Still, for my children and for me, I continued to search for my most authentic self, even as I was also teaching them to find their own. While they learned to walk and talk, I sought to discover, and then stand up and speak for, my deeper needs. While they studied math, I looked for opportunities for self-love in the midst of motherhood and marriage.
As they grew older and moved into their greater personal power, I tiptoed into some of my own dreams and fantasies: At 53, using a small inheritance after my mother died, I outfitted myself in professional camera equipment like I'd dreamed my whole life of having. And I began to photograph the people, places and things opening up to me, and to make money doing it.

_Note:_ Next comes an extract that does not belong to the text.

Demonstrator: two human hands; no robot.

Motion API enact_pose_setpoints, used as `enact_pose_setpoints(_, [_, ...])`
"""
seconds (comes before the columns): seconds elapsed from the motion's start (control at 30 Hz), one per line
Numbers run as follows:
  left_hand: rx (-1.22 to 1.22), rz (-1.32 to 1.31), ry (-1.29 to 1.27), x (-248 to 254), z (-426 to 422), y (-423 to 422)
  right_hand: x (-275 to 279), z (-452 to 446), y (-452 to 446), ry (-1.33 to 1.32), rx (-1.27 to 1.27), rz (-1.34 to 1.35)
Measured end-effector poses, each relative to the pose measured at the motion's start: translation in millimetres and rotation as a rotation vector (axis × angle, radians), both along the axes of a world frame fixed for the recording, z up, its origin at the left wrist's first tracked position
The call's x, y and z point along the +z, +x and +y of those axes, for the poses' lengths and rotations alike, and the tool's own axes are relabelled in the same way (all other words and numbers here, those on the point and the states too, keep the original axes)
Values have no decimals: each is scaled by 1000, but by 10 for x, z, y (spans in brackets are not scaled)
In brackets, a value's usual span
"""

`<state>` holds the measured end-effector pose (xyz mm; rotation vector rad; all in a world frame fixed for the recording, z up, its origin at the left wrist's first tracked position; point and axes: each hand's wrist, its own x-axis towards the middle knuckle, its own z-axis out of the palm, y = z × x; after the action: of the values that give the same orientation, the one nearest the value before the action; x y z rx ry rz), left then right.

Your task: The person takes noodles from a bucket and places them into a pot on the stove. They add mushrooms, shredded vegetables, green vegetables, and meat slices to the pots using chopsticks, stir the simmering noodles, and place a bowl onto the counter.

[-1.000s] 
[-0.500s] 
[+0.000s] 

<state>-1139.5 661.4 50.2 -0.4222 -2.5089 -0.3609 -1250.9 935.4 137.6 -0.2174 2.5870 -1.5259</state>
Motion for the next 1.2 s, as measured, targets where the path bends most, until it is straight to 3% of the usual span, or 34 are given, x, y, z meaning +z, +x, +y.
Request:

And then one day, like the flitting winter birds I photograph outside my window, my children, my greatest students and teachers, began to leave, on their way to finding new lessons of their own.
By then, of course, I was hooked. The lifelong journey of self-reflection, study and seeking that I'd developed with my offspring was part of me now. And it was calling me to something new every day.
Which is why I can't relate to women my age who see these next years of our lives as lackluster, slowing-down years. And why I can relate to those women of the Me, Too movement who took years to make their own discoveries of truth.
Which is why it is I who is grateful to my children.
Even as the last of them prepares to take their leave, even as I have dreaded this moment, I find they are leaving me with more than just memories.
They are leaving me with a better version of me.
From the time I was a little girl, all the way into my later adult years, the words, "I just want to go home" used to play inside my head when I felt scared or sad.
I was never sure where home was, what home I was referring to, whether it was some sanitized version of my troubled childhood home, or my adult home now, I couldn't figure it out.
I realize now the home I was longing for was a more fully realized me.
It is not a linear path.
Sometimes, waking in the middle of the night after a dream about one of my children, I curl into that familiar fetal position, missing them.
Other times, I readily remember what is possible.
I pad into the quiet kitchen where the moonlight streams in through the back French doors. I find my camera on the table. And holding it up to the window, I point it to the stars.